Marabá, 04 de abril de 2020

Brasão Episcopal

Brasão EpiscopalExplicação do Brasão Episcopal

O TRIÂNGULO DE OURO: ele representa a Santíssima Trindade – Deus Pai, Deus Filho e Deus Espírito Santo –, no qual a vida humana e a vida eclesial têm o seu significado profundo de sua existência. Tudo inicia no mistério do Deus Uno e Trino e tudo terminará nele. O Bispo é entendido no amor das Três Pessoas unidas.

A EUCARISTIA: ela está no centro do mistério do Uno e Trino e, nela, Cristo Jesus é a revelação do amor de Deus para todo o ser humano que dá a vida para todos. Ele é o pão descido dos céus, o pão que alimenta as pessoas para viverem o amor a Deus e ao próximo na família, na comunidade e na sociedade.
O PELICANO: ele simboliza o sacrifício de Cristo que doou tudo de si para o ser humano e também simboliza o amor do bom pastor que alimenta os seus filhos e as suas filhas com as virtudes da fé, da esperança e da caridade. Ele foi muito utilizado na Igreja primitiva para dar uma explicação do amor de Cristo para com todo o ser humano.

Seu Lema episcopal é: ‘‘Dar a vida’’.

Este tema significa o desejo de seguir o caminho de Jesus Cristo que deu a sua vida pelo ser humano. Ele não reservou nada para si mesmo. João fala que Jesus nos amou até o fim (cf. Jo 13, 1). O bispo vive a dimensão do pastoreio de seu povo em uma Diocese, Igreja Particular, a qual está em comunhão com o Colégio Episcopal, com o colégio dos doze, com o Romano Pontífice, com o Senhor Jesus para demonstrar a solicitude de todas as Igrejas. Por instituição divina, o bispo sucede o apóstolo de modo que quem o escuta, escuta Cristo e quem o despreza, despreza a Cristo e aquele que o enviou (cf. Lc. 10,16; LG, 20).

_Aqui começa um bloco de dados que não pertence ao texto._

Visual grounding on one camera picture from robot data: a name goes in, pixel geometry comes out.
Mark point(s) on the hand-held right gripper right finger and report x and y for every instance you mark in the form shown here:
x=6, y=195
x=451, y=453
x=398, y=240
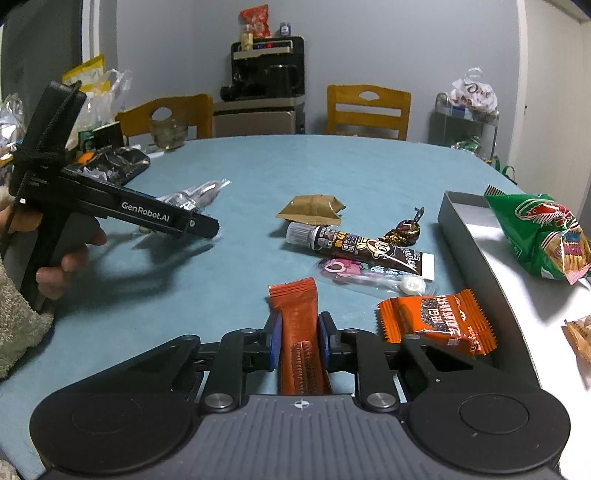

Dar a vida é uma expressão evangélica porque, como Cristo Jesus, o bom Pastor, que dá a sua vida pelas suas ovelhas, o bispo também fará o mesmo (cf. Jo, 11). Essa afirmação está ligada a uma outra do Senhor Jesus que diz que ninguém tem amor maior do que aquele que dá a vida por seus amigos(Jo 15,13). Jesus realizou de uma forma plena essa palavra de salvação. Ele foi o amigo dos simples, dos pobres e das mulheres e complementou toda a sua vida num amor maior, a cruz. Justamente naquele instrumento de condenação, no abismo mais profundo que possa existir na realidade, houve a maior manifestação do amor de Deus em Jesus Cristo.